Aim of the task: Find "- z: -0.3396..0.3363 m" in the material below, then write out that line and every line after it exactly, ending with the last one; skip the pictures.

Data excerpt:
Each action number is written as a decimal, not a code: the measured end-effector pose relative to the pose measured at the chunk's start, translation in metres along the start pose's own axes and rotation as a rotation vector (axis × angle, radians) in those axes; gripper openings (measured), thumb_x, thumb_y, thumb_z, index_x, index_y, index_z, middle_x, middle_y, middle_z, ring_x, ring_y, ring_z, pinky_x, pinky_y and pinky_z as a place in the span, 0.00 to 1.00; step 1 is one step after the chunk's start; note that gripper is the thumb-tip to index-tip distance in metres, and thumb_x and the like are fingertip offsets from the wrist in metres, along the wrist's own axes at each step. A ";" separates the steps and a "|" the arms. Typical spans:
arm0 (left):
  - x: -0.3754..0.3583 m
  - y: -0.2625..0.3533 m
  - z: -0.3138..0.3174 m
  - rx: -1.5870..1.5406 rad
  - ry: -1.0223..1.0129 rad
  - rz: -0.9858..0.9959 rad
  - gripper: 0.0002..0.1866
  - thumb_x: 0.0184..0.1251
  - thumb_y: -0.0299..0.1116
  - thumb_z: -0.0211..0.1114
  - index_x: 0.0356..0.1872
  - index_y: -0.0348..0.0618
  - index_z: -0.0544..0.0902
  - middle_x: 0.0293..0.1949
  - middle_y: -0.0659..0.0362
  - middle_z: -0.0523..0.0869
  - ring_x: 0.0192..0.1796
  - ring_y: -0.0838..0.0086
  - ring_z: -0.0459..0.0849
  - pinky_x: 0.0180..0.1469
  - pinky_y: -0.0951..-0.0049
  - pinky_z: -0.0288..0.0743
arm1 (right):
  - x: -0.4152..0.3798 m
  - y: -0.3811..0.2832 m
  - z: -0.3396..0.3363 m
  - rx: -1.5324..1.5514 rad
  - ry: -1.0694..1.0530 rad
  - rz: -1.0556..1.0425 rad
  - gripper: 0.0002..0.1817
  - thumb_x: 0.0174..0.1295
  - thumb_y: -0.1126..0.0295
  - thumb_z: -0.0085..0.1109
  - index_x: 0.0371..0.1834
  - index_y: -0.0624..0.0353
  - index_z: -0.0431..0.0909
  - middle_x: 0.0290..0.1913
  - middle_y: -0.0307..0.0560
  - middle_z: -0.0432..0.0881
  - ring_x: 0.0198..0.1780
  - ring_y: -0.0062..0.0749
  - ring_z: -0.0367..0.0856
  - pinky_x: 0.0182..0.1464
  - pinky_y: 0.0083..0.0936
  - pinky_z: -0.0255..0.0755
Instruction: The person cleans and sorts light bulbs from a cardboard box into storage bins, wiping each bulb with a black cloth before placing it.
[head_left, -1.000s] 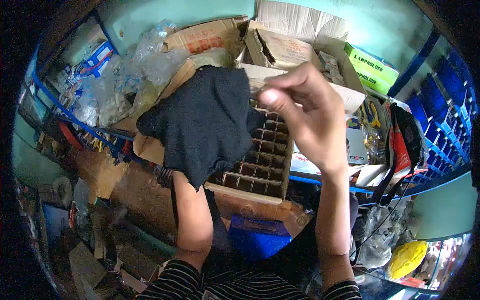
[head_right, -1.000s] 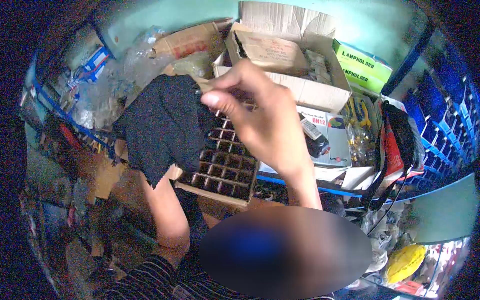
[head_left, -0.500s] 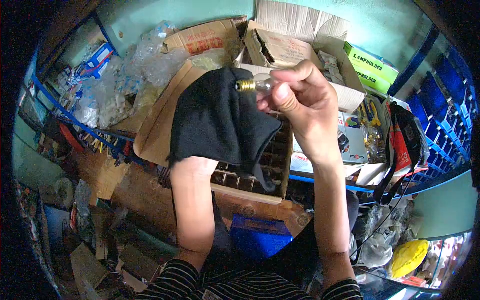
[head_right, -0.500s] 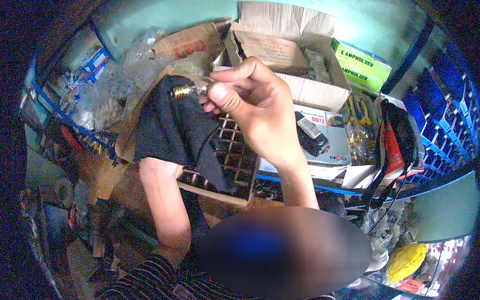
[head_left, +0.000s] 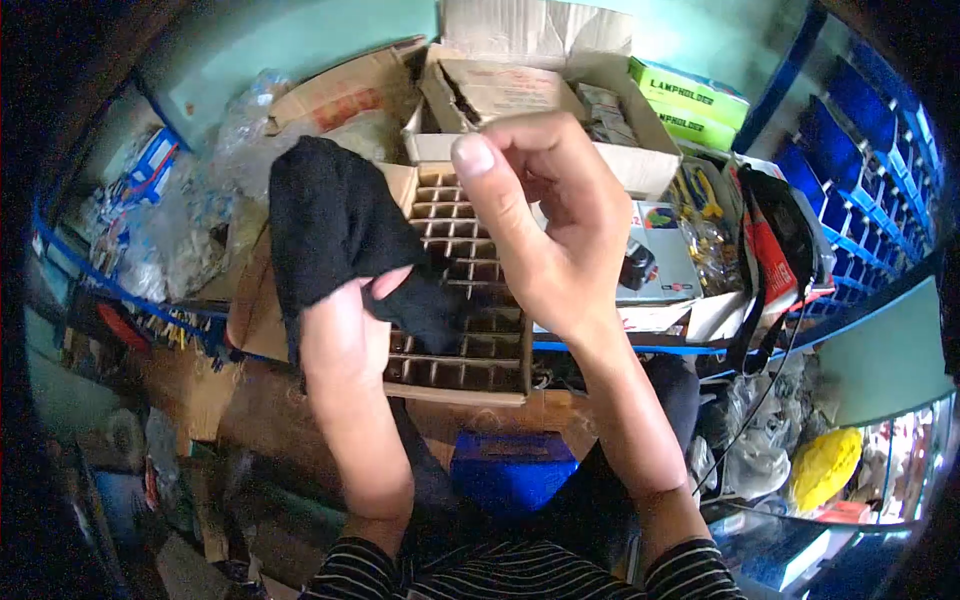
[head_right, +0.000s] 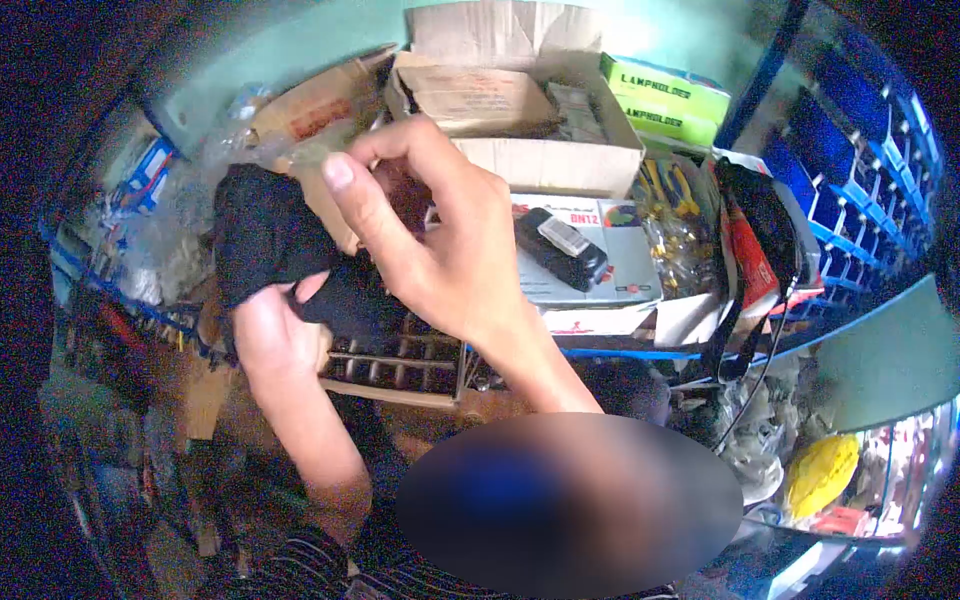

Solution to this task:
  - z: -0.3396..0.3363 m
  - rx: -1.5324..1.5514 rad
  - ry: -1.0694..1.0530 rad
  - rz: -1.0556..1.0425 rad
  - gripper: 0.0002..0.1817
  - thumb_x: 0.0174..0.1295
  - thumb_y: -0.1126..0.0295
  - thumb_z: -0.0085..0.1109
  - index_x: 0.0371..0.1834
  - index_y: -0.0624..0.0353
  - index_z: -0.0431..0.0909
  - middle_x: 0.0290..0.1913
  - middle_y: -0.0307..0.0560
  - middle_z: -0.0432..0.0881
  - ring_x: 0.0198..0.1780
  - ring_y: -0.0062..0.0749
  - ring_z: -0.0367..0.0856
  - pinky_x: 0.0182..0.1464
  - pinky_y: 0.0083..0.0936
  - pinky_z: -0.0255..0.0755
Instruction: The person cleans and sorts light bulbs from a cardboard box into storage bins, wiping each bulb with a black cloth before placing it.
[head_left, -1.000s] 
[head_right, -1.000s] 
[head_left, -0.500s] 
[head_right, -0.500s] 
[head_left, +0.000s] 
[head_right, +0.000s] 

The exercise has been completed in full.